Cracking the Code: How Testers Language Means Nothing

As a teacher of Ancient World History, one area I find interesting about the period of study is language.   Thousands of years separate civilizations and written language offers a window affording us a glimpse as to the way things were for people who have long since disappeared.  When a language is "lost" to time or cannot be translated, a great deal of misunderstanding exists.   Often some catastrophic event or mysterious demise brings on such a void.  Sometimes it is geographic distance which separates cultures and prevents mutual understanding.  Only about 60 miles separates my school from the decision makers in our state capital of Richmond but it might as well be a million.  The gap between us is wide indeed.  I think they might even be on another planet.

My students have taken this year's SOL test.  I tried to prepare them as best I could for this test that I have never seen.  I can''t prepare them for receiving their scores and not knowing what they missed.  Somewhere in the language of the test and the scoring there exists a disjoint which results in a process devoid of much value.   This test requires a Rosetta Stone in order to decipher what exactly is measured and how. Far worse, without having seen the test or any of the questions, it is impossible to judge its merits fairly, point out flaws, or seek clarification.  The secrets of the test are even more mysterious than the language of the ancients. 

Why do we place such a degree of legitimacy on the tests when it is clear they inherently lack legitimacy?  How can anyone be allowed to make a test like this and get away with not being more transparent to those that are judged by it?  Is the quagmire of documents, forms and numbers designed purposefully to deceive or misdirect?  One is left to speculate.

We have explored these issues in several previous posts on the TU. See Bottom, Truth, Fact, $#!%Flux among others.  There are so many things wrong with the tests themselves and the way they are used that for those not directly involved in today's schools it is difficult to comprehend.  Painfully evident is the reality that testing  is leading us to a place where a growing number of common sense people and countless educators know is bad.

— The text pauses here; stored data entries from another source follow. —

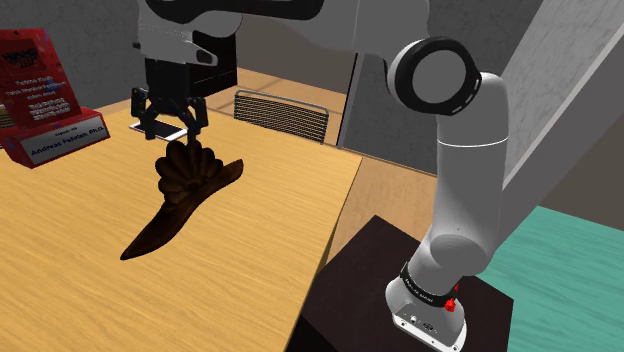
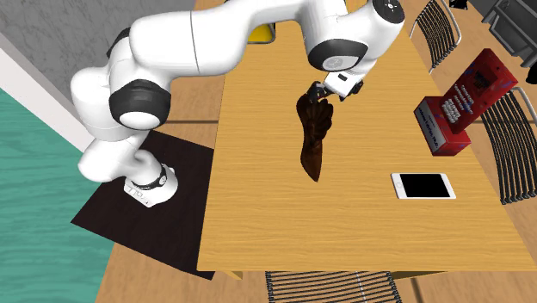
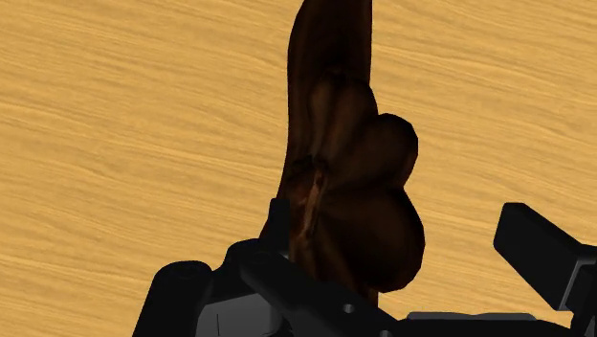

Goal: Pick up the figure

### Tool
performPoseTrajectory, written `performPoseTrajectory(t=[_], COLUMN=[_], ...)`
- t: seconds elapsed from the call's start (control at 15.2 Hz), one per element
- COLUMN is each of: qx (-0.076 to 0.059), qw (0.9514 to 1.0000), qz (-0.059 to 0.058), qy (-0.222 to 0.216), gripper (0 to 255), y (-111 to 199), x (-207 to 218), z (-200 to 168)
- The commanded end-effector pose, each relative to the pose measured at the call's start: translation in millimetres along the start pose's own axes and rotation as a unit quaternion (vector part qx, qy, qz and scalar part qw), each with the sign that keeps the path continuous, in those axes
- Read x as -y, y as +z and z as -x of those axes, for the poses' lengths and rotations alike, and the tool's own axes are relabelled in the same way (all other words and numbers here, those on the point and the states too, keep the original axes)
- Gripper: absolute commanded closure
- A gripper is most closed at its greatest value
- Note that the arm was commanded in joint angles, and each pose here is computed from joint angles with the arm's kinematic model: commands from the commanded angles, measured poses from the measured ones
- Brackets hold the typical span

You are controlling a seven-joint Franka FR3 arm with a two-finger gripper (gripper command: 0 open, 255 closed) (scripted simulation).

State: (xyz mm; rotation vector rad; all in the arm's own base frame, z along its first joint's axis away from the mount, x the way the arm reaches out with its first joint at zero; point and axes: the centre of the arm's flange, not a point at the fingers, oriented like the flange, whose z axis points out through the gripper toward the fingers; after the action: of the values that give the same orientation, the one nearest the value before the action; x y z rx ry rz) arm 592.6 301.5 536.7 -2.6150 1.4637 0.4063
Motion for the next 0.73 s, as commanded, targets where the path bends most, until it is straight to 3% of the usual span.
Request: performPoseTrajectory(t=[0.0, 0.53, 0.59, 0.66], qx=[0.002, 0.002, 0.002, 0.002], qw=[0.9999, 0.9999, 0.9999, 0.9999], qz=[-0.003, -0.003, -0.003, -0.003], qy=[0.011, 0.011, 0.011, 0.011], gripper=[0, 0, 255, 255], y=[4.6, 37.9, 38.0, 37.9], x=[7.7, 8.6, 8.2, 8.3], z=[-4.5, -14.6, -14.3, -14.4])
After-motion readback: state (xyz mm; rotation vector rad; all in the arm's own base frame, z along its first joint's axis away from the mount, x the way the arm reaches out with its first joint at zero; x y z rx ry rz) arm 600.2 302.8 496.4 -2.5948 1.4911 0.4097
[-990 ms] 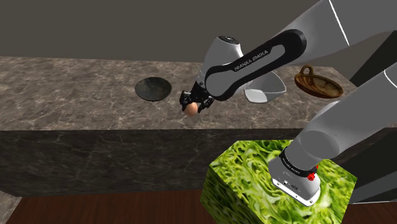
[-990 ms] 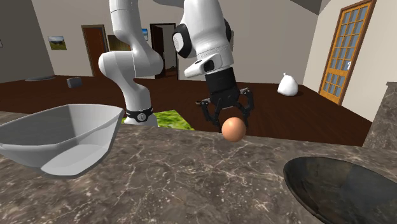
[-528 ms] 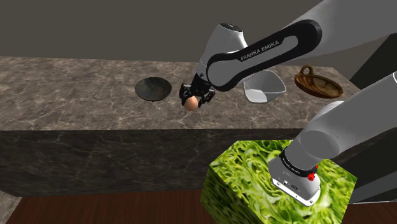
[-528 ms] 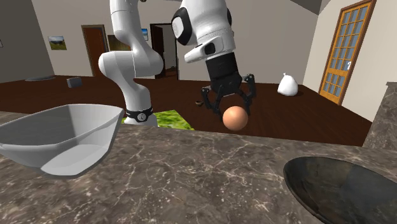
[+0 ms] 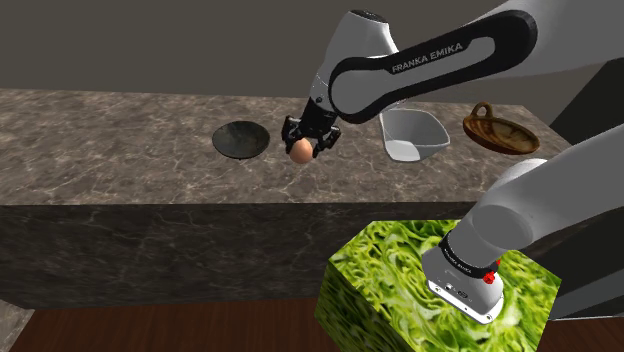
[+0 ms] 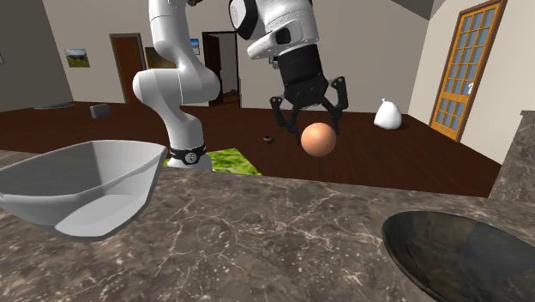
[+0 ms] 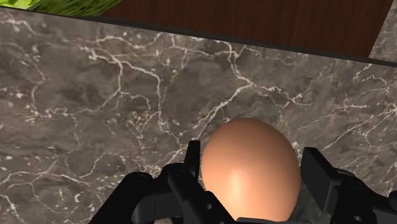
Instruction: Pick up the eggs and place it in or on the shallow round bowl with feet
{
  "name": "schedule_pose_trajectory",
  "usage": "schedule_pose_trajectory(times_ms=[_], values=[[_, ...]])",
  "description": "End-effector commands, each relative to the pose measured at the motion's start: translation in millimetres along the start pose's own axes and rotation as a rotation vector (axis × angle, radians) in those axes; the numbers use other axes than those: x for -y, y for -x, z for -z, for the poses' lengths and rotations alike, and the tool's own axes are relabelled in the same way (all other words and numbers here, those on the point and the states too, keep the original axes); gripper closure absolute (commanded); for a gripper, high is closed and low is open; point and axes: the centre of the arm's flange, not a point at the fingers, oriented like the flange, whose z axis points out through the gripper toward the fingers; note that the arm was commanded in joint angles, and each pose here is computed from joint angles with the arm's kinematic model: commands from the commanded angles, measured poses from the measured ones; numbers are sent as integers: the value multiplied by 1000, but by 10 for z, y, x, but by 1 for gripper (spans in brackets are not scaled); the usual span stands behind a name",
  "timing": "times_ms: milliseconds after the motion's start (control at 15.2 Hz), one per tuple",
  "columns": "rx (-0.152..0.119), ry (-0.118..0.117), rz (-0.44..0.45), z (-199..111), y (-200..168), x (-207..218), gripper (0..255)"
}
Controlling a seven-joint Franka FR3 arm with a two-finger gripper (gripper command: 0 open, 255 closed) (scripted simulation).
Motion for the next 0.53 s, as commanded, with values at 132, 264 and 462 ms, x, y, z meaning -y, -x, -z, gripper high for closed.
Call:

A representative in the state legislature of Indiana, Randy Truitt voiced some of this in a recent letter  to his colleagues.  

Imagine the opportunity to sit with a leader of the society like the Maya or Easter Island and simply ask..."What happened?"   If I had the same opportunity with the folks at Pearson and the state DOE I'd do my best to dig deep.  My conversation would ask among other things what exactly are you trying to accomplish? 

I'd begin with a printout of "raw" scores.  What makes it raw is how you feel when you try to figure out what these scores mean once they are scaled(I usually say chapped not raw).  This year is no exception. From VDOE website "the raw score adopted by the Board to represent pass/proficient on the standard setting form is assigned a scaled score of 400, while the raw score adopted for pass/advanced is assigned a scaled score of 500."  That makes perfect sense except when you look elsewhere on the site.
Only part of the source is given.